Se me heló el corazón y mis vísceras de golpe.

–Pero, Don Joseph, ¿por qué dice eso? –dije yo.

–¿No te has dado cuenta que el crucifijo está normal, no está en el suelo y que ella está dormida? Creo, hijo mío, que mi misión acabará hoy. Acuérdate de no ceder en ningún momento, ni de mirarle a sus ojos. En caso de peligro, huye y refúgiate. Hoy me quiere destruir y lo sé. ¿Sabes?, al diablo también le gusta divertirse, pero llegó el final, hijo.

Tragué saliva y me ofrecí a San Miguel Arcángel, recé su oración sin parar. Pero debo decir que no hizo ningún efecto. Hubo un instante, quizás unos segundos, que el mundo se paró en aquella habitación. Vi mi vida pasearse por todo el recinto, ante mí. Mi creación, mis padres, mi Cuenca natal, un ángel que me miraba, un fuego rojo que me abrasaba, un niño mirando por la ventana… Fue tan rápido que acabé mareándome.

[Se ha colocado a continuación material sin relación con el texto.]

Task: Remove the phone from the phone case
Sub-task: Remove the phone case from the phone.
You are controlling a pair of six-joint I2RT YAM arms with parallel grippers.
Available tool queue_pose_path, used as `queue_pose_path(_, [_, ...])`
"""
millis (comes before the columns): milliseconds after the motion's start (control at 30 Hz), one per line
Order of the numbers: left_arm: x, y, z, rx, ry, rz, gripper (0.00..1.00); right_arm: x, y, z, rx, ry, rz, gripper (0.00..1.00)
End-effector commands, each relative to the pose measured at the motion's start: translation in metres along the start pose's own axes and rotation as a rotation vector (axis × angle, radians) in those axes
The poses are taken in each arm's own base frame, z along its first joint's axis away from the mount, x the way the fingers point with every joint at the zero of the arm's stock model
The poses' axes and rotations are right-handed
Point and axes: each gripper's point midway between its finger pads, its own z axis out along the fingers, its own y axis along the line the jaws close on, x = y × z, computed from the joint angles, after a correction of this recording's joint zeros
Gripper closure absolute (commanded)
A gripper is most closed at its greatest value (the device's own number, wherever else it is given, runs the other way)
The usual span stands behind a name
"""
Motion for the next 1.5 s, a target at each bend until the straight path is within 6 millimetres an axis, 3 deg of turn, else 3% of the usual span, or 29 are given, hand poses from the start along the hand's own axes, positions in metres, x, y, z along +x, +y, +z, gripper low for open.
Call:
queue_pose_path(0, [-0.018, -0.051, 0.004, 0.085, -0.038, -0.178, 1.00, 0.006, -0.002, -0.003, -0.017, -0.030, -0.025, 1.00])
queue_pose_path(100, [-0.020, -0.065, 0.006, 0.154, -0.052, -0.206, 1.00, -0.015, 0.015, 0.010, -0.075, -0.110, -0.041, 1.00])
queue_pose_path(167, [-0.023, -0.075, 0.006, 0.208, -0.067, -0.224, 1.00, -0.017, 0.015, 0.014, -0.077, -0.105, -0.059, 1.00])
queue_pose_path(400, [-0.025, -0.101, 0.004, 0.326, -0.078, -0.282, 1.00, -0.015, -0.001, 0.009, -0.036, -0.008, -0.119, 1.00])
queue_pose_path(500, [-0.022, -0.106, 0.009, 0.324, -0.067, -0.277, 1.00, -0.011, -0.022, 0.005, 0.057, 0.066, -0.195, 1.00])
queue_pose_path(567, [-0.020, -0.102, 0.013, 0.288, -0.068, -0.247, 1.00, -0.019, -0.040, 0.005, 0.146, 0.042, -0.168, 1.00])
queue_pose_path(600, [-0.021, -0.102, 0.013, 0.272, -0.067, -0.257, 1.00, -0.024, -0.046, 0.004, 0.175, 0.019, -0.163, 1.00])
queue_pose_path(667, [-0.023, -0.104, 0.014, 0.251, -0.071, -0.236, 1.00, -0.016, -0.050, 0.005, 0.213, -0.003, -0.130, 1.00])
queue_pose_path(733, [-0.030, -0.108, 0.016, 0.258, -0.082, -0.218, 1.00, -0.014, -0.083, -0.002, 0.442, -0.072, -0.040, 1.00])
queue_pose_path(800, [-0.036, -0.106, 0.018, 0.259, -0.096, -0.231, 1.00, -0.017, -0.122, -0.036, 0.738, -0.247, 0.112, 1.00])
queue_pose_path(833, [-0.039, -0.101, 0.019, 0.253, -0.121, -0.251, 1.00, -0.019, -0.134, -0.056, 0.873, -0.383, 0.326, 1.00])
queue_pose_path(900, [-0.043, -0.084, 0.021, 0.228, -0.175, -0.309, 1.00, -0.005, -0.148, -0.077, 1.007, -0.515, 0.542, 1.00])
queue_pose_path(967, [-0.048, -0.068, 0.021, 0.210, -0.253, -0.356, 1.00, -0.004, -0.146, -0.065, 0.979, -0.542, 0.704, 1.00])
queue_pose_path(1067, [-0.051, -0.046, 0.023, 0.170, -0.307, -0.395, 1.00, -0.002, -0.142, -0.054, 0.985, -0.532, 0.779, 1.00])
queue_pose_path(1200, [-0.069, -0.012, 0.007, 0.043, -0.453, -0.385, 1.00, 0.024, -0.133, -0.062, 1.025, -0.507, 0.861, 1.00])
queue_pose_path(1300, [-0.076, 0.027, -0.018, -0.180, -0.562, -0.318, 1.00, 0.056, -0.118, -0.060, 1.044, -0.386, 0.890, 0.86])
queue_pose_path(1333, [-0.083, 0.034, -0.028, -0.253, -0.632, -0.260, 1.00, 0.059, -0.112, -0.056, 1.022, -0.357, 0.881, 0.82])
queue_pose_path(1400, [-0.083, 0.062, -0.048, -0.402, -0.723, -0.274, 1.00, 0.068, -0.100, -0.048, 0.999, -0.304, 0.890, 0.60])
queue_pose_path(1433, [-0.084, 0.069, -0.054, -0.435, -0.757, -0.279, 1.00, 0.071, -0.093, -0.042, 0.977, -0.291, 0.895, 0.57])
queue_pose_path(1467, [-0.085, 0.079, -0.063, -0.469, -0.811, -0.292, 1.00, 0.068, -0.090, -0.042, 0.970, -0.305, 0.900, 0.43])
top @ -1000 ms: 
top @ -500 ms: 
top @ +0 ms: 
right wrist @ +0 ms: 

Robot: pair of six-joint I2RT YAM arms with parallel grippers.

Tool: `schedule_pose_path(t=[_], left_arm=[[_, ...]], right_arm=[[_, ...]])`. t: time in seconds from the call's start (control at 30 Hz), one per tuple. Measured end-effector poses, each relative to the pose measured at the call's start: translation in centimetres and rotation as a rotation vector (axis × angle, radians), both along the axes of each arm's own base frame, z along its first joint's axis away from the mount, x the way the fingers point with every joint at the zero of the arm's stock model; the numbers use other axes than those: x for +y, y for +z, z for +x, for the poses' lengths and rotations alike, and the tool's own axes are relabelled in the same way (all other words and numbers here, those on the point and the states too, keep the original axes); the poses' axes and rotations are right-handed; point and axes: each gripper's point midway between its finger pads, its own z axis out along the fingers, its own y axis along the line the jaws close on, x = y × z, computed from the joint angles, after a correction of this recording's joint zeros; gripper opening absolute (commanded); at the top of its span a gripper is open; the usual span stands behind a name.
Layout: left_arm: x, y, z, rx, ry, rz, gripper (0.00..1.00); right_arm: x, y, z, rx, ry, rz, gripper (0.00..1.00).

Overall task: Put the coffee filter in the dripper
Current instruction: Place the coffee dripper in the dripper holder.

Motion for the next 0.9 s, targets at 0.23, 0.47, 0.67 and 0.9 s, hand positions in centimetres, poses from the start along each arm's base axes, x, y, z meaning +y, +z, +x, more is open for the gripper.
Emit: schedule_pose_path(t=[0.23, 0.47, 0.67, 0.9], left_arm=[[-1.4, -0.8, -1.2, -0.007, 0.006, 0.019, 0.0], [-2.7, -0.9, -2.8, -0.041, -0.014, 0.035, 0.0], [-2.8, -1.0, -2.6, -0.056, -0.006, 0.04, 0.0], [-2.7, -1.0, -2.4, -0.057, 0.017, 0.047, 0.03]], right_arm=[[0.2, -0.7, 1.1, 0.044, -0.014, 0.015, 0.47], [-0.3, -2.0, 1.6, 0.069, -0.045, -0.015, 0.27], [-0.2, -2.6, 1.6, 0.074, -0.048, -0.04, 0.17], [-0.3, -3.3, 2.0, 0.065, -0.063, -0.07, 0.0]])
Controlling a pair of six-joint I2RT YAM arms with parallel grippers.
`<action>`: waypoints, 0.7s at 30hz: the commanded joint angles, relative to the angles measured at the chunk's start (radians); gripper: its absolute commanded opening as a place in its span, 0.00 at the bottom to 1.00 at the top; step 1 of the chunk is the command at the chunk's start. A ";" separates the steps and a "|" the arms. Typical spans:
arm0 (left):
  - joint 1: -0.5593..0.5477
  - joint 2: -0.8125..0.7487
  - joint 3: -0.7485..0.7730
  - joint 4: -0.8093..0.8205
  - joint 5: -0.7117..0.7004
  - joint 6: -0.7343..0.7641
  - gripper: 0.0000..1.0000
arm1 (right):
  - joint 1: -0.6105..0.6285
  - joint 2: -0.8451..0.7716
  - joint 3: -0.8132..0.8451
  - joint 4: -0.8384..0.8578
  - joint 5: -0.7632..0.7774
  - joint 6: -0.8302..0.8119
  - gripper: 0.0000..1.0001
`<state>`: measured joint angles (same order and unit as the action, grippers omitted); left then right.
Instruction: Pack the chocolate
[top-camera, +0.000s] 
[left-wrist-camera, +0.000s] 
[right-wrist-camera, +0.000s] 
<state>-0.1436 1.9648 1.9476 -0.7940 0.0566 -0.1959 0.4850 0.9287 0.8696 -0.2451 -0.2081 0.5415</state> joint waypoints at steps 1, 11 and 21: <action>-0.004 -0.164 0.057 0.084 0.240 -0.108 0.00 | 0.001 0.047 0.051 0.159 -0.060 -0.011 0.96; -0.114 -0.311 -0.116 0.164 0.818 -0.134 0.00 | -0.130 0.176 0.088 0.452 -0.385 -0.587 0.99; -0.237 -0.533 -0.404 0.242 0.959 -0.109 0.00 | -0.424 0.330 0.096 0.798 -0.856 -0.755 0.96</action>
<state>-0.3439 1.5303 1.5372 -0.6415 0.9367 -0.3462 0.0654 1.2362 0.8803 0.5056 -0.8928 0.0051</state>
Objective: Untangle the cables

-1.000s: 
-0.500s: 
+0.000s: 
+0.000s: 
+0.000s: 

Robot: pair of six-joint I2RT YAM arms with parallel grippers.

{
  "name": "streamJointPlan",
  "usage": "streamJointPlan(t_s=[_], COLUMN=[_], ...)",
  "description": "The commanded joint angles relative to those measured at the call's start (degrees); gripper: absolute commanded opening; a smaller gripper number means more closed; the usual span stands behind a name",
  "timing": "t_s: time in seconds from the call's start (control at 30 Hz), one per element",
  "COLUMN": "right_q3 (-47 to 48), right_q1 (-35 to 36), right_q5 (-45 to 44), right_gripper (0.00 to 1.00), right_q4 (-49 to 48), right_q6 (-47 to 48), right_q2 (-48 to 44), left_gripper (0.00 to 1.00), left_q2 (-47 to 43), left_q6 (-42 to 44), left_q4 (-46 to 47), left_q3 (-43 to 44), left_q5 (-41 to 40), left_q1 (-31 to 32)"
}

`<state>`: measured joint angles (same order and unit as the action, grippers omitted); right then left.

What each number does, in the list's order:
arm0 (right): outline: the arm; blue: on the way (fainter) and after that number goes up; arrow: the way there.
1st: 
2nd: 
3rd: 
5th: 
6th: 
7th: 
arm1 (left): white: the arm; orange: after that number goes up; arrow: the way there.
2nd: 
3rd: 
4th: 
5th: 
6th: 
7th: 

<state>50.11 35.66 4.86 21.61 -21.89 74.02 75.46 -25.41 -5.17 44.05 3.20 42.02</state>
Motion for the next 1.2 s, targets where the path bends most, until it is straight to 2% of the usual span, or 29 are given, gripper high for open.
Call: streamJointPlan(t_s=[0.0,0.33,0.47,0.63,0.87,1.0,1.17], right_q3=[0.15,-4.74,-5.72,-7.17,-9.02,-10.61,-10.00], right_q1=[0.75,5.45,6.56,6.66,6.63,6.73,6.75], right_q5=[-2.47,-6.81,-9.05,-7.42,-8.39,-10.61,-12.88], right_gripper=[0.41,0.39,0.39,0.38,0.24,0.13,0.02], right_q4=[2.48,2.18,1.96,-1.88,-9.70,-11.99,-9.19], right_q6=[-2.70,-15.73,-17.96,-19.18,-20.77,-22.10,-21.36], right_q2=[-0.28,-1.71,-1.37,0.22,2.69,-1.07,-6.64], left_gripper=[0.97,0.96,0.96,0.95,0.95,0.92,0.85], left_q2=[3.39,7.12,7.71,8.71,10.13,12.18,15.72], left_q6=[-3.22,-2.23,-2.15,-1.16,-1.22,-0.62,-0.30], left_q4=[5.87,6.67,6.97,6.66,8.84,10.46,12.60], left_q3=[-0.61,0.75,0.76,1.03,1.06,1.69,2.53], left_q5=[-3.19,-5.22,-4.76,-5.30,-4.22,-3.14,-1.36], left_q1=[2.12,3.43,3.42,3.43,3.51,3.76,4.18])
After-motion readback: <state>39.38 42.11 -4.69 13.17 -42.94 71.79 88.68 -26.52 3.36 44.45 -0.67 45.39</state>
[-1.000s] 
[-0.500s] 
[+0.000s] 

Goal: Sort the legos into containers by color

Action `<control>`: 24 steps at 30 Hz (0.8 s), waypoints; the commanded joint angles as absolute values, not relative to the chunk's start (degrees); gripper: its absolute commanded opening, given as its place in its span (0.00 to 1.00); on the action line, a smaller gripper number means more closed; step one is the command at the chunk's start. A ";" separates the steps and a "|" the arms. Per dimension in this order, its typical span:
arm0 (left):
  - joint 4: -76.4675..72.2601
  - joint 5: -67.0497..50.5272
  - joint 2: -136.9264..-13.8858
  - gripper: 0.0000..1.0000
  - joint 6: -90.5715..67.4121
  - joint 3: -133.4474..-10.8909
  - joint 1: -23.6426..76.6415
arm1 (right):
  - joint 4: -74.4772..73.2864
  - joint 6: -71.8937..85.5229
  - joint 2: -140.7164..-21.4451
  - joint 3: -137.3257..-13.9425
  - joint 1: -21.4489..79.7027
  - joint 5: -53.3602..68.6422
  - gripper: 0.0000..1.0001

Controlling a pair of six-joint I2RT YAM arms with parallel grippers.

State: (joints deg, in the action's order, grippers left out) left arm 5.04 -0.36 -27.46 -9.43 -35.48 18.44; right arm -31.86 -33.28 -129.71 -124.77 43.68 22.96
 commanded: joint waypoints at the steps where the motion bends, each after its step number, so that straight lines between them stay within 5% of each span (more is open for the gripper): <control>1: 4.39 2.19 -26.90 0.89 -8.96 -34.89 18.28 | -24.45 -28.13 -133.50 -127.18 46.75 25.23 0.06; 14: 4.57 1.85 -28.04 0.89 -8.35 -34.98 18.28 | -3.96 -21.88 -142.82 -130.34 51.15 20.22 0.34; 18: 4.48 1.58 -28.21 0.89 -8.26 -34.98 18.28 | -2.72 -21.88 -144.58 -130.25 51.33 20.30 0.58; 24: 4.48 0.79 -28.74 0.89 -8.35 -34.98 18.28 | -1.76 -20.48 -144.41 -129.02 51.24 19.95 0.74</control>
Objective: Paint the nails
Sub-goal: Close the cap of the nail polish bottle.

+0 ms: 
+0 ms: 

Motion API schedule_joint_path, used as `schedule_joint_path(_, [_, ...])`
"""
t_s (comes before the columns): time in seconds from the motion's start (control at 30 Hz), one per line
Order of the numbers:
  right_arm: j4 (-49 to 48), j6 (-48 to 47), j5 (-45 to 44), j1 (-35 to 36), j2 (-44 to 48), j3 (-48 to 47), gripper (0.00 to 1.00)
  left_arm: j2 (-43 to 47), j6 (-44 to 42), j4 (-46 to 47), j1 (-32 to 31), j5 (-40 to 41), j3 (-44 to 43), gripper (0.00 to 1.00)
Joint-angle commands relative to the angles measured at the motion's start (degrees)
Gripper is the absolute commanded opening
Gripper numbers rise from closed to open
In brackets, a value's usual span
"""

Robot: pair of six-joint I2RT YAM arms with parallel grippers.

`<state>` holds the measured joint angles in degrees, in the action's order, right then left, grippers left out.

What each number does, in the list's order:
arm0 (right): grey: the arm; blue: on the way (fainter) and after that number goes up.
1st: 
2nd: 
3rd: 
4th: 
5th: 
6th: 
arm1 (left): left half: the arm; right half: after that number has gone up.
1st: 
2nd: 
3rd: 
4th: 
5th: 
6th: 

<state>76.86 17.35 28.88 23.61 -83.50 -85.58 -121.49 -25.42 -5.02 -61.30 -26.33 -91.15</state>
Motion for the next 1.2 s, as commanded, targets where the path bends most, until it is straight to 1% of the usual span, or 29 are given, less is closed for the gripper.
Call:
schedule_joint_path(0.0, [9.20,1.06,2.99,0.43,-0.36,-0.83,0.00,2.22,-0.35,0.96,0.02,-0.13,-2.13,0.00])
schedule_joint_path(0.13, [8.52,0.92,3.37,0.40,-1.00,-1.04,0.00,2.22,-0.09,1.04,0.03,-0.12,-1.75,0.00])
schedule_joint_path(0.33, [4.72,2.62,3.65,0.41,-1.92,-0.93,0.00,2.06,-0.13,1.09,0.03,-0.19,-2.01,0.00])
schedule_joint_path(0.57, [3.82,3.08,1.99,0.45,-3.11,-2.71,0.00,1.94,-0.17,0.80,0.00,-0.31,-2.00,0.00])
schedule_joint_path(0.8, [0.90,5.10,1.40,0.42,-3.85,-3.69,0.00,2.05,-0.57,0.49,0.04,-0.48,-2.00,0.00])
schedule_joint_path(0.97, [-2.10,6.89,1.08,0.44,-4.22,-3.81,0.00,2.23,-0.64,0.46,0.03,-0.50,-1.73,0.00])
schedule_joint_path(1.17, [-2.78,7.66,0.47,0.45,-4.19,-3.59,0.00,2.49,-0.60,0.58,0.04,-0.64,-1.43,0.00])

La chica, que se llamaba Micaela, se fue moviendo lentamente en la cama, se quitó el pelo de su cara y nos miró. Estaba normal, diría bella. Sus cabellos castaños eran ondulados y hermosos, su tez blanca, pero sus ojos… 

–¡No mires, no mires Sebastián!

Don Joseph sacó el librito de oraciones y su cruz de plata, y comenzó a gritar los versos.

Micaela nos miraba sin hablar. Su mirada era de otro mundo, sus ojos eran dos tizones que nos abrasaban. Me cogí del brazo de mi párroco, pero ya era tarde. Ella estaba sobre nosotros, en el techo, riéndose y hablando en arameo. Don Joseph, para defenderse, le clavó la cruz plateada en el pecho. La sangre le inundó el rostro y cayó desmayado.

Yo traté de huir pero la puerta estaba bloqueada. Don Joseph, en el suelo, exhalaba sus últimas palabras implorando a la Pasión de Jesús. Ella le pisó el cráneo y, como un espíritu transparente, se dirigía hacia mí.

Instintivamente oré la novena de San Miguel Arcángel, de forma compulsiva. Clavé mis ojos en los suyos y vi el horror, el infierno, mis pecados a flor de piel, figuras horrendas que no conocíamos… Mis ojos me quemaban y cuando ya sentí sus palabras huecas y su boca ovalada, que me iba a morder, vi una imagen de mí mismo saltando por un balcón antes de morir. En breves segundos vi un ser luminoso que me incitaba a actuar rápido. 

–Dios mío –grité. Y me lancé sobre Micaela, arrastrándola al balcón. Con enorme fuerza la empujé hacia la ventana y, desplazándola, salimos despedidos hacia la calle. 

Ya sobre el suelo empedrado, miré la Torre del Homenaje y pude tragar la sangre que me cubría la cara y todo el cuerpo, y sonreir al ángel que me había salvado el alma y ahora partía con mi ánima en una bandeja dorada.

Micaela estaba sobre mí. Lla hermosa muchacha, muerta y reventada del golpe, me miraba como perdonándome. Su rostro, aún bello y joven, me hizo llorar y aún pude rezar por su alma poseída, ahora ya libre y en el purgatorio. Pude arrastrame aún antes de expirar y ver como un ser o animal horrendo trepaba por la orre del Homenaje ululando y blasfemando en la fría noche de marzo. Se detuvo y me miró desafiante antes de desaparecer.

Y ya en mis últimos instantes, me sentí recogido y feliz e imploré por don Joseph y por Micaela y sus almas al ángel que ahora me abrazaba para trasladarme junto a la bandejita llameante.

Se comenta que esa noche de marzo, un extraño terremoto o movimiento de tierra partió en dos la Torre del Castillo. Y que durante varios días un grito metálico sobrecogió a sus vecinos. Y que gatos, perros y otros animales jamás tuvieron crías, y coincidió con varios fallecimientos por extraña enfermedad.

En la Villa de Buñol, a marzo de 1785.